Put simply, governments around the globe have concluded in comprehensive reviews of peer-reviewed research: wind turbines do not cause human health impacts.
Finally, Punch and James cite inexpert “experts” and flawed anecdotal research to claim that wind turbines do cause negative impacts to human health. Over the past several years, anti-wind campaigners without credentials or relevant experience have attempted to serve as expert witnesses in civil suits, Environmental Review Tribunals (ERT) in Canada, and Environmental Resources and Development (ERD) proceedings in Australia.
In total, E&PI has documented that 16 frequently-cited anti-wind campaigners and their testimony were dismissed by courts due to lack of relevant expertise.
Questionable ‘Expert’ Claims
Nina Pierpont self-published a book, coining the phrase “Wind Turbine Syndrome.” Since then, 22 literature reviews on wind turbine health and many point-specific studies on wind turbine noise, vibration, infrasound, and shadow flicker, conducted by public health doctors and scientists, acousticians, epidemiologists, and related specialists considered Pierpont’s book along with other published literature. In every case, they found that her work was lacking in credibility. Recent major reviews have been conducted in Ontario, Massachusetts, Oregon, and Australia with the same results. In a 2013 wind farm hearing in Ontario, her book and testimony was dismissed for lack of expertise in the areas of “brain and ear physiology and pathophysiology, population-level studies in free-living organisms and medical interviewing.”

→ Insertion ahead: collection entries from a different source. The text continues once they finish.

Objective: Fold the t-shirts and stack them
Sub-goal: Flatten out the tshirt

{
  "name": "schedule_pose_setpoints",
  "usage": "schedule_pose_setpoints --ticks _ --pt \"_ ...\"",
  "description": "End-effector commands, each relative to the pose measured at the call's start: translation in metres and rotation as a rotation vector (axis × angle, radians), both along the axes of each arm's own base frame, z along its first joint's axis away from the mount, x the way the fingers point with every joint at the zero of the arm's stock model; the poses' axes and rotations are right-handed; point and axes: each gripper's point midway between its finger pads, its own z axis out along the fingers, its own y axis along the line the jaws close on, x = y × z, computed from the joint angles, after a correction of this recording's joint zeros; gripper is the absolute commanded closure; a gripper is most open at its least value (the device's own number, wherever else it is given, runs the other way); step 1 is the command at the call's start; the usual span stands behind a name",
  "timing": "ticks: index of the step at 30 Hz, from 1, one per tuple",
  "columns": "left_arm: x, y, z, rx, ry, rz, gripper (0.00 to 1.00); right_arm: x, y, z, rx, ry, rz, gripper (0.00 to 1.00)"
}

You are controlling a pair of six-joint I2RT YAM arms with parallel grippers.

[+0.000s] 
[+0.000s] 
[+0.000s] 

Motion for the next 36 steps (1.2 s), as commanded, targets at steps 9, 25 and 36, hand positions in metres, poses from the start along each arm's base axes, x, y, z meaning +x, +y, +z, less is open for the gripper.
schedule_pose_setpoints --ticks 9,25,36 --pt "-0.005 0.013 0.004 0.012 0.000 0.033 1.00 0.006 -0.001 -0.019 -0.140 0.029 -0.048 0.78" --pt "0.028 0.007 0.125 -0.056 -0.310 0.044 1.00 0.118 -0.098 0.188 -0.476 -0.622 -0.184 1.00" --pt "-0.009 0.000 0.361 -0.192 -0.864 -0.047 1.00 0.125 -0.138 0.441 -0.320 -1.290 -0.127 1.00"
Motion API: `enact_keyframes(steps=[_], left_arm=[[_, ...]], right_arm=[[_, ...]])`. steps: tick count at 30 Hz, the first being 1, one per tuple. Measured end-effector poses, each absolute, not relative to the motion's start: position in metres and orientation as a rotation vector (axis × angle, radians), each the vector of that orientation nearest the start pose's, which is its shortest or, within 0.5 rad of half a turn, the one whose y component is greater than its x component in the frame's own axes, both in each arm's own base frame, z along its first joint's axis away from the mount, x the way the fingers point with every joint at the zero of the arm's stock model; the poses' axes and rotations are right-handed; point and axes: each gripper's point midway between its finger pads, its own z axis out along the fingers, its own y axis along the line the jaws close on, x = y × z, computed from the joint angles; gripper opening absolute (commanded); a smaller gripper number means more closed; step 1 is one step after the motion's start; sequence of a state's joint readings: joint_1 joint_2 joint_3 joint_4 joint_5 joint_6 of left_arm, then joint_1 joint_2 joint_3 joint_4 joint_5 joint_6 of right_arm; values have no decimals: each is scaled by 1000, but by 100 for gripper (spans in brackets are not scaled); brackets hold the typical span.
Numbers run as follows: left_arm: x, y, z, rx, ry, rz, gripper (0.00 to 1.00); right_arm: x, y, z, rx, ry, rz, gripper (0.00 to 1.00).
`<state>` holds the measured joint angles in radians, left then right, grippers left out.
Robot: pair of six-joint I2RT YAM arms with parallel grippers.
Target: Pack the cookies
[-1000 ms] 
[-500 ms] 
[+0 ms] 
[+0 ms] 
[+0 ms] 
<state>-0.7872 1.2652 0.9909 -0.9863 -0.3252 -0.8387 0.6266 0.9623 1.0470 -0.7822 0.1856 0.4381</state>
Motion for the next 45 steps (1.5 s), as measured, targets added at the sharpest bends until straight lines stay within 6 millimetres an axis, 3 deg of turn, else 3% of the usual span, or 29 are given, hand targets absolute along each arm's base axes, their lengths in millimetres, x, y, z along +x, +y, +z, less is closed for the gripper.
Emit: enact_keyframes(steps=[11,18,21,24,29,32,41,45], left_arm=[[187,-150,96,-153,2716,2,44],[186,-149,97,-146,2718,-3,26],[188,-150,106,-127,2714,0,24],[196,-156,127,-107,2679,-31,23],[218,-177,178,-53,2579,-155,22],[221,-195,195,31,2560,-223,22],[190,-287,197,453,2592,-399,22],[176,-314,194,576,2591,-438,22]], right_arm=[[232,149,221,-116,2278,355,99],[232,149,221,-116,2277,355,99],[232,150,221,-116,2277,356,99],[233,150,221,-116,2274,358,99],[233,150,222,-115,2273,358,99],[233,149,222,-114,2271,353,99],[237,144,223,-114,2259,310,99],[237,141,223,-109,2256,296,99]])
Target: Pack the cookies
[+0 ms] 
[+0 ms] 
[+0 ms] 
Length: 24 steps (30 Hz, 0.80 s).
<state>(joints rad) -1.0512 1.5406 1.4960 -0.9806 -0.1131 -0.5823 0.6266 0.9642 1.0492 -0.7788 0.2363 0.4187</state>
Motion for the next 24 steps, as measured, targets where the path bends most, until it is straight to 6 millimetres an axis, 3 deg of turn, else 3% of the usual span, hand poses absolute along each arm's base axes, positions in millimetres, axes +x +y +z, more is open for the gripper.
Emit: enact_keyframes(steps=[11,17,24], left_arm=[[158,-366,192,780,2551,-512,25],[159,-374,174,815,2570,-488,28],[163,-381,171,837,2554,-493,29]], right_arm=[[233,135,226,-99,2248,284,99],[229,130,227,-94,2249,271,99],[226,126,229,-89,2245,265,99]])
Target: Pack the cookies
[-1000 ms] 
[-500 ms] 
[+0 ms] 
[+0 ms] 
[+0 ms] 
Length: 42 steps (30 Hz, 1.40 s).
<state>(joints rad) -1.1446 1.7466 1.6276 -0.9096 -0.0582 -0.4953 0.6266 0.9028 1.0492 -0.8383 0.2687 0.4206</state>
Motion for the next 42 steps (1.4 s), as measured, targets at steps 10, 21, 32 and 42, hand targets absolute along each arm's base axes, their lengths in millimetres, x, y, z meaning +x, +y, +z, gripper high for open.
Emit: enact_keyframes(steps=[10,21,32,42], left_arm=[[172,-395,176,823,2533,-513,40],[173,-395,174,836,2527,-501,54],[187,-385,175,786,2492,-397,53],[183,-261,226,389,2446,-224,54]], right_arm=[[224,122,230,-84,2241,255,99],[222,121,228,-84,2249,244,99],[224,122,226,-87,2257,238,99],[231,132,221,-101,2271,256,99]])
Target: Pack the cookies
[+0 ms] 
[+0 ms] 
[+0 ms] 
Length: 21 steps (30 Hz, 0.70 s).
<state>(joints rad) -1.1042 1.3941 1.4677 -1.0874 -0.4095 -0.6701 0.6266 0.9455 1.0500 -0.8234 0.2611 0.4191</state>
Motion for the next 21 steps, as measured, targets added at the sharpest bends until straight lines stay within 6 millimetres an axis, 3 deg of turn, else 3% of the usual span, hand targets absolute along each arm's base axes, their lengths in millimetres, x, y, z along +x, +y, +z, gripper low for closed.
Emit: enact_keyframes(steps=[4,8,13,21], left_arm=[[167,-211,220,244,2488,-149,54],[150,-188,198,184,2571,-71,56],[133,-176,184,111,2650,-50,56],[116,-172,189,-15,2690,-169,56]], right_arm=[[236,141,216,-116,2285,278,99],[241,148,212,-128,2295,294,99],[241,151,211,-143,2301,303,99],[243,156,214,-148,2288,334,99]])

Dr. Carl Phillips is also presented as an expert witness at wind development planning hearings, but prior to performing anti-wind work he was a fixture in courtrooms related to tobacco health suits. Following his academic career, Phillips then set up his own research foundation and has attempted to counter peer-reviewed research, specifically regarding wind turbines. In a late 2013 court case related to the Bull Creek Wind Project, Phillips was dismissed because he “provided little rationale for his predictions,” “his conclusions were not based upon any particular adverse event reports,” and “the data he looked at was not organized in a systematic way and he did not break down the data to determine a dose-response relationship between wind turbine operation and the symptoms he described.”
Don’t Buy Into the Hype
In conclusion, Punch and James have made unsubstantiated claims and have not provided unbiased evidence from legitimate experts. Meanwhile courts and governments in countries around the world have concluded that wind farms do not harm human health. In courtrooms and in comprehensive, peer-reviewed studies, governments and courts have rejected the claims made by anti-wind campaigners. Punch & James’ recent series, Adverse Health Effects of Industrial Wind Turbines, is unsubstantiated and not supported by credible evidence or scientific research, and their continued efforts to attack wind energy should be properly labeled anti-wind propaganda.